• RECORD SET:
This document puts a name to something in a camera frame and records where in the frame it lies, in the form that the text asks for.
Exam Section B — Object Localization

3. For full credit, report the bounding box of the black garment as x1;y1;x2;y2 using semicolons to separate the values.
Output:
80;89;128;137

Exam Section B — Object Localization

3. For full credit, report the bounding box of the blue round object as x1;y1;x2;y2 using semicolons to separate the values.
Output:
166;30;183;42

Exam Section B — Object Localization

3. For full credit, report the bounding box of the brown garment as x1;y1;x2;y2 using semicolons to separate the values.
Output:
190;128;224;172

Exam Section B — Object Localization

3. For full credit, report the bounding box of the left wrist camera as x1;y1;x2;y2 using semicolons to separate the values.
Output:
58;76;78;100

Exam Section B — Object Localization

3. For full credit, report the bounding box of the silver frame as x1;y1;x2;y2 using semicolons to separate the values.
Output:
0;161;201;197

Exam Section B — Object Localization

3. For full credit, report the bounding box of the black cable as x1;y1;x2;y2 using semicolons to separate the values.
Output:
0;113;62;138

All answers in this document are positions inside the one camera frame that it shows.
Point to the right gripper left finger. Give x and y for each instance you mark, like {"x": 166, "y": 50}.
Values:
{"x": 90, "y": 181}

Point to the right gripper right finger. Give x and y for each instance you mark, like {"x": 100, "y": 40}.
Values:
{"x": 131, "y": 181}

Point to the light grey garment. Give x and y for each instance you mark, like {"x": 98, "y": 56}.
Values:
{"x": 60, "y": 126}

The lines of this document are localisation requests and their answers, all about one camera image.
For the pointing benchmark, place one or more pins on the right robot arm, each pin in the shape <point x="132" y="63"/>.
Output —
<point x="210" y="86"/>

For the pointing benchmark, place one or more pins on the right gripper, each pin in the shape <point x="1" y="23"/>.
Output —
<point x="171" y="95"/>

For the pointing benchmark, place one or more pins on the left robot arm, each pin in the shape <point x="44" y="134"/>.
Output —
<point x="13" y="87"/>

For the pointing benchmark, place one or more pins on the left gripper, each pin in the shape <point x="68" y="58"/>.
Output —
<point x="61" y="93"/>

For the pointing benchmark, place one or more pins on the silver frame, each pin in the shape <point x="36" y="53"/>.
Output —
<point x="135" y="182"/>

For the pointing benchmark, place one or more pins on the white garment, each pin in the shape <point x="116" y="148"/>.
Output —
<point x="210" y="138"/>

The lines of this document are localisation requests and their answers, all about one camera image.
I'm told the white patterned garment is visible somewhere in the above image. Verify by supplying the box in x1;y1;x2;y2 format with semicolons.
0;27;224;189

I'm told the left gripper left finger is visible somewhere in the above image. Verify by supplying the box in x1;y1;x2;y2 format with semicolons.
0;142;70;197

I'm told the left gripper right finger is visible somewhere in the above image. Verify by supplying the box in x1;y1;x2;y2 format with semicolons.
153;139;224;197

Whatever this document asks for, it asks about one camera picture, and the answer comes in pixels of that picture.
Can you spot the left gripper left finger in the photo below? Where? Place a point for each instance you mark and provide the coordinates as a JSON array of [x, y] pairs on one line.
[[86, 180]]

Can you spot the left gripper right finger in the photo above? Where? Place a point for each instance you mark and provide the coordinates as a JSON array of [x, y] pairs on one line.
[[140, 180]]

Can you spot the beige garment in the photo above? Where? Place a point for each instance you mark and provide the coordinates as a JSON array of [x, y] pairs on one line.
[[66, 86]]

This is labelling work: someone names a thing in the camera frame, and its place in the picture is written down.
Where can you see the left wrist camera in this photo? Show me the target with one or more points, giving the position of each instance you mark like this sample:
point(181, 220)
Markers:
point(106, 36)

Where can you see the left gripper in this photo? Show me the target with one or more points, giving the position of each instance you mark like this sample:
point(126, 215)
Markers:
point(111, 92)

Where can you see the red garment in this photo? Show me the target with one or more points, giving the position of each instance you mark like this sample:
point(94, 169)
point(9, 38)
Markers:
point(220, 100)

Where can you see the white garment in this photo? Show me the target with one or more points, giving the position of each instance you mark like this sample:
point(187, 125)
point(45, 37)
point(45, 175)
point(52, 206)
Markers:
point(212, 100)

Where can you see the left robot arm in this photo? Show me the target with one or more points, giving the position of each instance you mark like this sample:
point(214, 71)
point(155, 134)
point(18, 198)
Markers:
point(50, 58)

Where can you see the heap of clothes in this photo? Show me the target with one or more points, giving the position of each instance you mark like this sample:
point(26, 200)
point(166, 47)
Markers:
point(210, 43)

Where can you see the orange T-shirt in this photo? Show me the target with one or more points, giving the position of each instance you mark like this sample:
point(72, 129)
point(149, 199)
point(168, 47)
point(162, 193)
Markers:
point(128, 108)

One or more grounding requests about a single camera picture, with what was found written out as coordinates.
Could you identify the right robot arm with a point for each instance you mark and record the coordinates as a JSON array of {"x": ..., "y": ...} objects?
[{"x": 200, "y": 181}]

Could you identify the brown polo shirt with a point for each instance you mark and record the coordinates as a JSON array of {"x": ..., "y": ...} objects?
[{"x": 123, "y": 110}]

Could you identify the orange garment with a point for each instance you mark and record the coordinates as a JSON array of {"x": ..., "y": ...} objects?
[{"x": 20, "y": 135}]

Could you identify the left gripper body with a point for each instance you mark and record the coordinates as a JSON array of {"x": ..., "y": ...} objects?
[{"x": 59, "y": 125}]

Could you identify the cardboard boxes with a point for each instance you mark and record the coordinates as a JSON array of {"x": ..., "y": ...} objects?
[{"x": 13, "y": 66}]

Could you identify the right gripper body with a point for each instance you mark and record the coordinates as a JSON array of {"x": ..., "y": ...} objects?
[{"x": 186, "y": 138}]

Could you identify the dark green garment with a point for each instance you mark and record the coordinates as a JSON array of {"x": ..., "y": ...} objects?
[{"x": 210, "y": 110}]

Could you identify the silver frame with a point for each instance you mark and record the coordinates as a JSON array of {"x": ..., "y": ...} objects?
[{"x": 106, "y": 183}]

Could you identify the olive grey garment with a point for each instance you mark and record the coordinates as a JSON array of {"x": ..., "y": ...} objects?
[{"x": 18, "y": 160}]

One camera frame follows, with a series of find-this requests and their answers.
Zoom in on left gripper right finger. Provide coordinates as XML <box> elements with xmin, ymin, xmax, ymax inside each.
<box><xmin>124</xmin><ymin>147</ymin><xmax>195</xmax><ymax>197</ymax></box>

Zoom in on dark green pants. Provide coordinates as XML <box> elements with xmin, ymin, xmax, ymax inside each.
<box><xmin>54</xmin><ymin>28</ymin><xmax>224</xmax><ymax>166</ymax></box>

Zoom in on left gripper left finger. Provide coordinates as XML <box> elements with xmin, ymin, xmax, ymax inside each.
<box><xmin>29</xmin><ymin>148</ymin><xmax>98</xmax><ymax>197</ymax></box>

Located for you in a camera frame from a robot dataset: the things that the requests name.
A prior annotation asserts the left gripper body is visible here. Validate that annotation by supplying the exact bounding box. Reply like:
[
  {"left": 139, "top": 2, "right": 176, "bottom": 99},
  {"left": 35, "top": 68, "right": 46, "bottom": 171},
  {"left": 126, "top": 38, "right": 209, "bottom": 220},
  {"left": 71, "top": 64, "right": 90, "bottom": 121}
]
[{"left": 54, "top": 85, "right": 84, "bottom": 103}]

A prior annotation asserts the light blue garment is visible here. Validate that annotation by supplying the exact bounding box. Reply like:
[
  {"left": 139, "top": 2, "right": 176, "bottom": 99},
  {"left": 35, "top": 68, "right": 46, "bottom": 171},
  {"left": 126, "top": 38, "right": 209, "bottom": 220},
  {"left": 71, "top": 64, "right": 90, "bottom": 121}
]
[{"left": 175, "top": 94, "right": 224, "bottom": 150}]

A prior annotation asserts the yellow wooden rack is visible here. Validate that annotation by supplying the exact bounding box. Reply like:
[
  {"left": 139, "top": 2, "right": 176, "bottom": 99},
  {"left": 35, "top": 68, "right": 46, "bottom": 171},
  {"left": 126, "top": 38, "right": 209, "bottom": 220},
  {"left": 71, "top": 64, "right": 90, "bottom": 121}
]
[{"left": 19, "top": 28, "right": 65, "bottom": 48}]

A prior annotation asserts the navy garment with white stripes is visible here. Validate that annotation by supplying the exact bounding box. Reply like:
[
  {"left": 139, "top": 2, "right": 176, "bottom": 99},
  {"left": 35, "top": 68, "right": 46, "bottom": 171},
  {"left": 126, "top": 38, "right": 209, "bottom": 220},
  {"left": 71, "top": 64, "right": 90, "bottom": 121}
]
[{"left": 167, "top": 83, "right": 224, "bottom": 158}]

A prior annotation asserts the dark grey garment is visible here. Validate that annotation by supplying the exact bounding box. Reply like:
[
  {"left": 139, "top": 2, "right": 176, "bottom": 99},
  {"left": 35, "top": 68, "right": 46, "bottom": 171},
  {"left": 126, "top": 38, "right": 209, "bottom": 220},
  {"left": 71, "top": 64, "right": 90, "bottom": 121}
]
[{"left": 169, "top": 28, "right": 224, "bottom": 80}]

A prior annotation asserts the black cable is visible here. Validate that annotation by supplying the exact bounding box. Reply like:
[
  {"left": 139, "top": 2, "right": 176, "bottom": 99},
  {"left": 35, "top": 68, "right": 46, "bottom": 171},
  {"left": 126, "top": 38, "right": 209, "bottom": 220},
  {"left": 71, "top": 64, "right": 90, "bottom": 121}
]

• WHAT IS EXPECTED: Find how many lines in the listing contain the word "Zoom" and give that count alone.

• RESULT OF THIS EXERCISE: 3